··· Exercise inputs

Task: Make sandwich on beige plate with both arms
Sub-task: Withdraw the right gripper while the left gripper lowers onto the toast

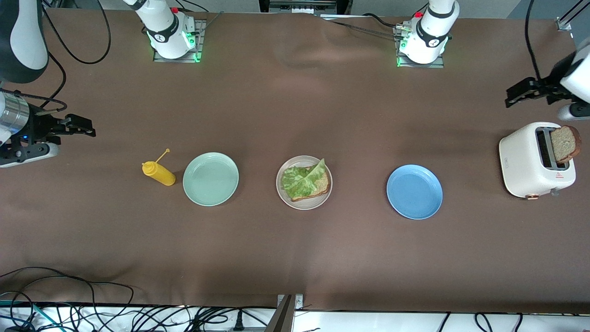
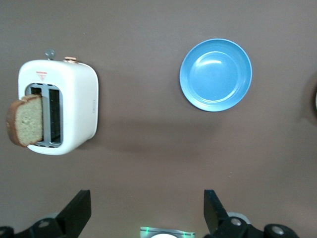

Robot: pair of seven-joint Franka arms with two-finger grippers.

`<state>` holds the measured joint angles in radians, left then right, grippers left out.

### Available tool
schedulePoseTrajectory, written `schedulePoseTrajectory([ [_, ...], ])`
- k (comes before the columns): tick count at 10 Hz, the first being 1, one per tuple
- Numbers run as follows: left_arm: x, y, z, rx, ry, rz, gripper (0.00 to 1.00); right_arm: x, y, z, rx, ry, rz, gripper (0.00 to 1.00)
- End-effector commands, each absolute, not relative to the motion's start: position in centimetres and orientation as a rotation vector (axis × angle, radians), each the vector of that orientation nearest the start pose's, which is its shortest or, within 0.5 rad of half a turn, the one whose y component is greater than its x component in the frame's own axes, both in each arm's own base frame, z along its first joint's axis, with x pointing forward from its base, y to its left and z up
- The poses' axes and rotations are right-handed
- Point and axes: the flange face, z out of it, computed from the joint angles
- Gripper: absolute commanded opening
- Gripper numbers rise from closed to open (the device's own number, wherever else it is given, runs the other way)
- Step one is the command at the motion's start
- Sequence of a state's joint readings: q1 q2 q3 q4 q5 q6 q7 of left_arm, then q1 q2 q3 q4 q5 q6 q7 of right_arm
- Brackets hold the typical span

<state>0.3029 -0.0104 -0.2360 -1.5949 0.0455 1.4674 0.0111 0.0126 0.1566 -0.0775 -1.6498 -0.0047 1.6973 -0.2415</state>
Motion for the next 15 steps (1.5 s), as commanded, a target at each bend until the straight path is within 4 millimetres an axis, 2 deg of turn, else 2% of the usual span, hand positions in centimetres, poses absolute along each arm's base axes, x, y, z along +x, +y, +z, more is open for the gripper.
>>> schedulePoseTrajectory([
  [1,53.9,12.1,59.7,-3.103,0.033,0.162,1.0,57.6,-2.4,53.8,-3.167,-0.047,0.097,1.0],
  [2,53.7,15.0,58.9,-3.116,0.04,0.174,1.0,57.4,-0.9,54.6,-3.169,0.058,0.065,1.0],
  [3,53.5,17.9,58.0,-3.127,0.039,0.174,1.0,57.2,-0.6,55.6,-3.16,0.109,0.026,1.0],
  [4,53.1,21.5,56.6,-3.146,0.08,0.17,1.0,57.1,-0.4,56.7,-3.155,0.11,-0.022,1.0],
  [6,52.3,29.0,52.3,-3.205,0.09,0.155,1.0,56.8,-1.1,58.8,-3.145,0.103,-0.08,1.0],
  [7,52.3,31.4,50.2,-3.217,0.133,0.126,1.0,56.9,-0.9,59.9,-3.118,0.109,-0.102,1.0],
  [8,52.1,33.9,47.4,-3.244,0.109,0.148,1.0,56.9,-1.1,59.8,-3.114,0.109,-0.095,1.0],
  [9,51.9,35.6,44.8,-3.266,0.078,0.16,1.0,56.8,-1.2,59.5,-3.114,0.086,-0.074,1.0],
  [12,52.6,37.1,39.2,-3.352,0.025,0.165,1.0,56.2,-1.2,59.3,-3.112,0.08,0.009,1.0],
  [13,52.7,37.3,38.4,-3.357,0.061,0.16,1.0,56.2,-1.2,59.3,-3.114,0.082,0.014,1.0],
  [15,52.4,37.8,38.0,-3.358,0.094,0.162,0.98,56.2,-1.9,59.2,-3.112,0.108,0.016,1.0],
])
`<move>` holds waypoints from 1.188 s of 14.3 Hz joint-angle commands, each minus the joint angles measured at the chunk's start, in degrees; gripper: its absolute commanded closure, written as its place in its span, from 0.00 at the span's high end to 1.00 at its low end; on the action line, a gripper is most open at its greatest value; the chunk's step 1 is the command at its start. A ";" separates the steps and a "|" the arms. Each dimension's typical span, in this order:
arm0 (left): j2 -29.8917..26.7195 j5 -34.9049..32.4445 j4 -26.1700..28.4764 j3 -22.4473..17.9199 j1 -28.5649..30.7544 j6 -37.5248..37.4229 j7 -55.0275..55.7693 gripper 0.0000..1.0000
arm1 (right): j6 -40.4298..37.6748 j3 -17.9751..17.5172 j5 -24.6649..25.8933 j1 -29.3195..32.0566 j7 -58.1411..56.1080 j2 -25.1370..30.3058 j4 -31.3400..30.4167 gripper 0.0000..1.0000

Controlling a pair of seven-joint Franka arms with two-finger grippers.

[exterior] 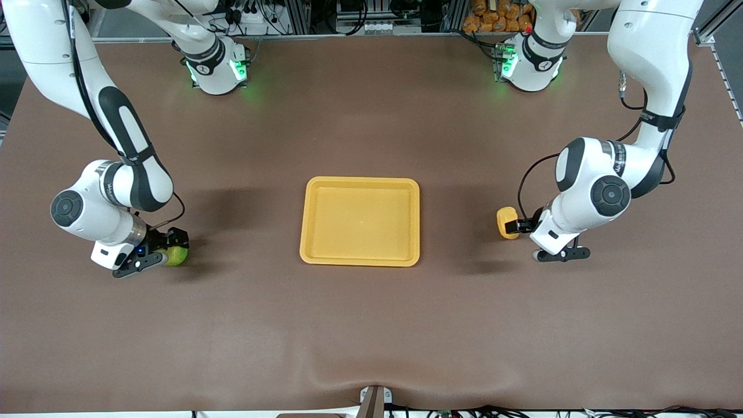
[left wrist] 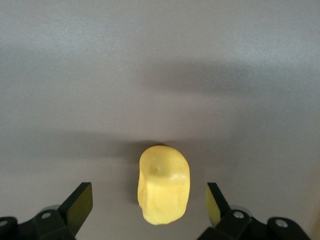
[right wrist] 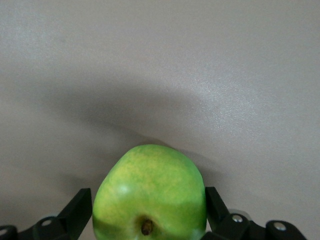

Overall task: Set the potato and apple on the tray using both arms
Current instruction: 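Close the right gripper on the apple while the left gripper grips the potato, then lift the apple over the tray with the right gripper while the left holds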

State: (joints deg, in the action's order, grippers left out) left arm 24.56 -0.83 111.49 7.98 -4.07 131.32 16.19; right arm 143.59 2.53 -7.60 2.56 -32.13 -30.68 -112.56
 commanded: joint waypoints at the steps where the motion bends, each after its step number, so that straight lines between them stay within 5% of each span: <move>1: 0.40 0.48 1.54 0.28 -0.50 3.15 1.47 1.00 | -0.41 -0.50 0.13 0.78 -0.74 -0.53 0.67 0.39; 4: 1.46 0.65 2.07 0.28 -0.67 4.21 1.91 1.00 | -0.59 -0.59 0.13 0.69 -0.74 -0.44 0.67 0.20; 7: 1.55 0.65 2.77 0.28 -1.37 4.21 4.01 0.91 | -2.86 -0.77 0.13 -0.27 -2.57 1.14 1.11 0.20; 9: 1.55 0.65 3.12 0.45 -1.64 4.21 7.00 0.90 | -6.72 -2.26 -0.22 -0.45 -2.85 4.12 1.29 0.08; 12: 1.55 0.74 3.38 0.89 -1.90 4.21 9.20 0.88 | -10.16 -6.03 -0.58 -0.45 -0.75 6.59 1.64 0.01; 17: 1.55 0.30 4.44 0.89 -1.64 4.21 9.65 0.85 | -18.07 -15.16 -0.49 -1.41 20.92 8.26 5.76 0.02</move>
State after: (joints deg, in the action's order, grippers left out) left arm 26.66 -0.83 114.85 8.77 -5.89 134.44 25.10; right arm 128.27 -9.49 -7.78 1.42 -18.82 -23.17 -108.74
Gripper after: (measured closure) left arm 0.150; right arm 0.154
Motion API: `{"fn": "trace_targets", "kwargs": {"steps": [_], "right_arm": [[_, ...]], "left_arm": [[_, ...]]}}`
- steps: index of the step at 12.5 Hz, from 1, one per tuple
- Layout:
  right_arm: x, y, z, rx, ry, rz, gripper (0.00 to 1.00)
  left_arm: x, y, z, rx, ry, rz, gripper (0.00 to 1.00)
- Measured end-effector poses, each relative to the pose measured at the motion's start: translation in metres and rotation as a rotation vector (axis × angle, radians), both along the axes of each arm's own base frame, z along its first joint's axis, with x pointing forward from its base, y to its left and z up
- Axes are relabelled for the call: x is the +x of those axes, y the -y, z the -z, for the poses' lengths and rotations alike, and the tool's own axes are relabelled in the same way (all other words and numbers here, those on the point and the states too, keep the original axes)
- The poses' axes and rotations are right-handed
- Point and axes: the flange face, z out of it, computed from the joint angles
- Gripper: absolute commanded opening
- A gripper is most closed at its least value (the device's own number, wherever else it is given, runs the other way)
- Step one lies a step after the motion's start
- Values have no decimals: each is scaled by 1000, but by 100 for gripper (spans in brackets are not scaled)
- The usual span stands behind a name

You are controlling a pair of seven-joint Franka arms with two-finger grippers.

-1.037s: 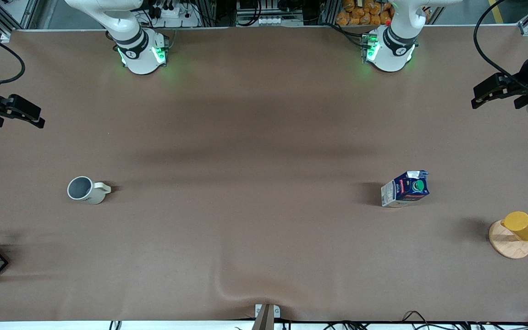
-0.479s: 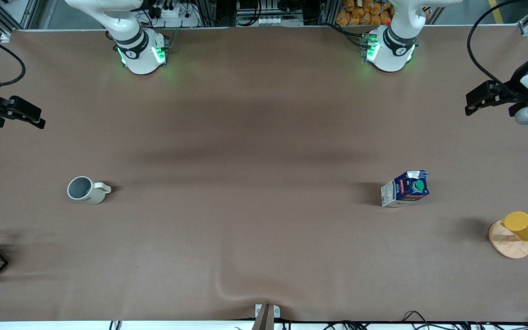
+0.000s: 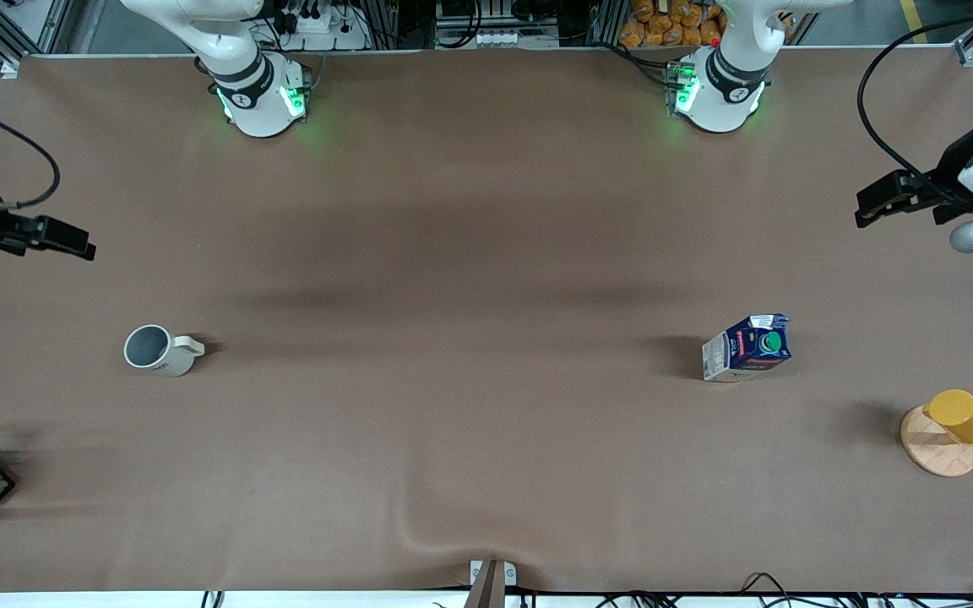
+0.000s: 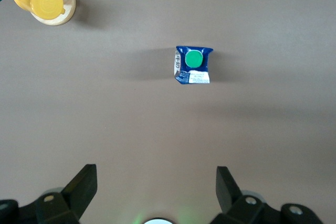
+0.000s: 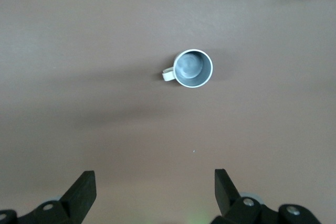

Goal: Place milk next to cup
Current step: 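Reach the left gripper to the milk while the right gripper reaches the mug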

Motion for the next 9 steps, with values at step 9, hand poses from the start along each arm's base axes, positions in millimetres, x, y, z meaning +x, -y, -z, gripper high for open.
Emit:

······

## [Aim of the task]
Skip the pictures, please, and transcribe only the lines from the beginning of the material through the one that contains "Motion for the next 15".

## [Response to the task]
Task: Make sandwich on beige plate with both arms
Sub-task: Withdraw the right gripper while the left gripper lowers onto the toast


Robot: pair of seven-joint Franka arms with two-finger grippers.

`<state>` holds the measured joint angles in radians, left then right, grippers left out.

### Available tool
schedulePoseTrajectory, written `schedulePoseTrajectory([ [_, ...], ])`
- k (comes before the columns): tick count at 10 Hz, the first being 1, one per tuple
- Numbers run as follows: left_arm: x, y, z, rx, ry, rz, gripper (0.00 to 1.00); right_arm: x, y, z, rx, ry, rz, gripper (0.00 to 1.00)
- End-effector commands, each absolute, not relative to the motion's start: position in centimetres and orientation as a rotation vector (axis × angle, radians), each the vector of that orientation nearest the start pose's, which is its shortest or, within 0.5 rad of half a turn, the one whose y component is greater than its x component in the frame's own axes, both in each arm's own base frame, z along its first joint's axis, with x pointing forward from its base, y to its left and z up
- The poses' axes and rotations are right-handed
- Point and axes: the flange face, z out of it, computed from the joint angles
- Gripper: absolute commanded opening
- Gripper numbers rise from closed to open (the device's own number, wherever else it is given, runs the other way)
- Step one is the command at the motion's start
- Sequence of a state's joint readings: q1 q2 q3 q4 q5 q6 q7 of left_arm, then q1 q2 q3 q4 q5 q6 q7 of right_arm
- Brackets hold the typical span

<state>0.3029 -0.0104 -0.2360 -1.5949 0.0455 1.4674 0.0111 0.0126 0.1566 -0.0775 -1.6498 -0.0047 1.6973 -0.2415</state>
Motion for the next 15 steps (1.5 s), as commanded, a target at each bend until the straight path is within 4 millimetres an axis, 2 deg of turn, else 2% of the usual span, hand positions in centimetres, poses absolute along each arm's base axes, x, y, z along +x, +y, +z, more is open for the gripper.

No other output is expected for this exercise.